屏幕上還有他剛發出的‘我們一直在這裏’這段比較肉麻的話。
霍魚一直都這麽皮的嗎?
他無奈地搖了搖頭,又打出了一段話。
帥醫淩然:魚爺,我是之前和你連麥的淩然,你需要醫療幫助嗎?
由於和霍魚是互相關注的好友關係,淩然的字體是加粗的。
霍魚眼尖地看到了這條加粗的彈幕。
這才想起這位是當初和自己連麥的那個帥氣年輕醫生。
“淩醫生啊,抱歉抱歉,開個玩笑。”霍魚對著鏡頭笑了笑,“目前還不清楚那邊的情況,不確定有沒有人受傷。”

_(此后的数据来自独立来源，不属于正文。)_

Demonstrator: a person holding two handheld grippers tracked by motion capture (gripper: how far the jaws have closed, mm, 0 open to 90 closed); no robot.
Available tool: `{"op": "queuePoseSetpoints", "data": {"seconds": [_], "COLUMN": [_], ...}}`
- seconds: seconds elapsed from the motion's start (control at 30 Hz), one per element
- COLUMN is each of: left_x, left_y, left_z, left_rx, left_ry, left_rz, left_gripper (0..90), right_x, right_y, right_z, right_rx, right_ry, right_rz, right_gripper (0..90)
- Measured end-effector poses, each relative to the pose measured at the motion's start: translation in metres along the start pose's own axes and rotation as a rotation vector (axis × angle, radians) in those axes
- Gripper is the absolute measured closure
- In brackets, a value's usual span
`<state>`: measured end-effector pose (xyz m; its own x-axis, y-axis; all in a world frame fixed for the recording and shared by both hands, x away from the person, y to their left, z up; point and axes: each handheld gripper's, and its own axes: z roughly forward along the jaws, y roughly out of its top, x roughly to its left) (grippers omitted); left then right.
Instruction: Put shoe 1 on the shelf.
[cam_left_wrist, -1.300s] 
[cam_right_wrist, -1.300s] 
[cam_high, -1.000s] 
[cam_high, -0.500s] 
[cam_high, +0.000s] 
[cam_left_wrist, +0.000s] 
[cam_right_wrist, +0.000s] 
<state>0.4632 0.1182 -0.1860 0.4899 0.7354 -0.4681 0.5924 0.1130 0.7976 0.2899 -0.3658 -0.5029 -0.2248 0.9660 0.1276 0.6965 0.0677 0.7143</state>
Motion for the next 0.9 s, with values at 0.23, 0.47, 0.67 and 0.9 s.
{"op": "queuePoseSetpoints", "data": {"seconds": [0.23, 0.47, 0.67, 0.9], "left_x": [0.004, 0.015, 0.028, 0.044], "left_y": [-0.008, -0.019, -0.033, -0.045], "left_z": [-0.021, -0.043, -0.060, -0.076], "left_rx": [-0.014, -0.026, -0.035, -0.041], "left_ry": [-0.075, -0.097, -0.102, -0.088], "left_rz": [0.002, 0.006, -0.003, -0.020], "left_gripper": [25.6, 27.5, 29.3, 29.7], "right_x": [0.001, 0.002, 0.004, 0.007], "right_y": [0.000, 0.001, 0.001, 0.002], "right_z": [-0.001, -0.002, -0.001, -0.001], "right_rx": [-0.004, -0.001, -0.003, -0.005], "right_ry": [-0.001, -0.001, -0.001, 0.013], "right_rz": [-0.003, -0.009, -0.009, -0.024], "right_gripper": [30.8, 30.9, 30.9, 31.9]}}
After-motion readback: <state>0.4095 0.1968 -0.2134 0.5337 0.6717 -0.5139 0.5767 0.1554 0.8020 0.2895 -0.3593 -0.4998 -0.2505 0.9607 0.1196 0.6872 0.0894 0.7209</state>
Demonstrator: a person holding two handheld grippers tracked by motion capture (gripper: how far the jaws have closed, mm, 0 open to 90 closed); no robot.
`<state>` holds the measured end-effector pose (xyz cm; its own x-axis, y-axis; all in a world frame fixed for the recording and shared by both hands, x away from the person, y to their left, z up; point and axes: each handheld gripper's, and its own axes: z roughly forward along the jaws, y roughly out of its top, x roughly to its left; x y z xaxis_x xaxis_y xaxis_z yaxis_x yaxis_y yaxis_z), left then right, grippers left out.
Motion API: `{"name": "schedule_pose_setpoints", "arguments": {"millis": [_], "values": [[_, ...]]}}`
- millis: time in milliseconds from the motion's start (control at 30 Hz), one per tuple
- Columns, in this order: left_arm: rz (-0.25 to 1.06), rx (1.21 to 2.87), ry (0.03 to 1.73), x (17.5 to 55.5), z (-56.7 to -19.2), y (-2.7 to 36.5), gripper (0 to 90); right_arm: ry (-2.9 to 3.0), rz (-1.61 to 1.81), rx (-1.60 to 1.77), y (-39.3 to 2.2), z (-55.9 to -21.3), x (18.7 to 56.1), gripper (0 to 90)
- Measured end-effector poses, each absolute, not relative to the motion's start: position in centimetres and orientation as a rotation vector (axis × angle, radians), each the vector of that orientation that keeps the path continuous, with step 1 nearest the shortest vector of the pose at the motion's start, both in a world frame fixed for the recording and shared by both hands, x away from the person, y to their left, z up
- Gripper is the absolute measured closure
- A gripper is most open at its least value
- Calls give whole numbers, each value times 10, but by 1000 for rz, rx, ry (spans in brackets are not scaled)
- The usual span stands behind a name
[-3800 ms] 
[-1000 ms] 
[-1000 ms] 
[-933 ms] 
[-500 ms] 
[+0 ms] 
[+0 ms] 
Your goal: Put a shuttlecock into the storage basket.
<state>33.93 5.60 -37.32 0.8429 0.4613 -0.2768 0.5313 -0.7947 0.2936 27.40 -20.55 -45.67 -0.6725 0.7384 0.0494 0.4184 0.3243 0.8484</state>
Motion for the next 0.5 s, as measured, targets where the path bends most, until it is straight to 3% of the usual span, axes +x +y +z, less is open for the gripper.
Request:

“不過,我聽說他們及時撤到了基地車裏,應該不會有事。”
和淩然寒暄幾句,霍魚便開始和直播間觀眾進行互動。
為了得到更多認同點,他還把兩隻吃飽了要睡覺的毛孩子拉了過來。
被迫營業的兩個小家夥睡眼朦朧地抬起頭,對著鏡頭齊齊打了個哈欠。
睡覺也得在鏡頭下睡!
自己掙狗糧和呦呦牛奶的錢!
嘮著嘮著,觀眾們突然沸騰起來。
“魚爺,快回頭!”
“哈哈哈,太可愛了。”
“這是什麽鳥?真好看!”
霍魚詫異地回過頭去。
一群白羽灰腹的海鳥,正排著隊列,在科考船旁飛行。
它們不吵不鬧,和科考船保持同樣速度,認真地飛著。
這鳥也不怕人,甚至隻要霍魚願意,伸出手就可以觸碰到它們腹部灰色的絨毛。
霍魚微微一笑,小聲對鏡頭說道:
“這是北極燕鷗,是一種候鳥。”
“如果沒猜錯的話,這些小家夥是從藍星的另一端跑到這裏來的。”
“它們每年都會經曆兩個夏季,從北極南遷至南極洲的海域,然後再遷徙回北極的繁殖區,全程高達40000多公裏,是已知藍星生物中遷徙路線之最!”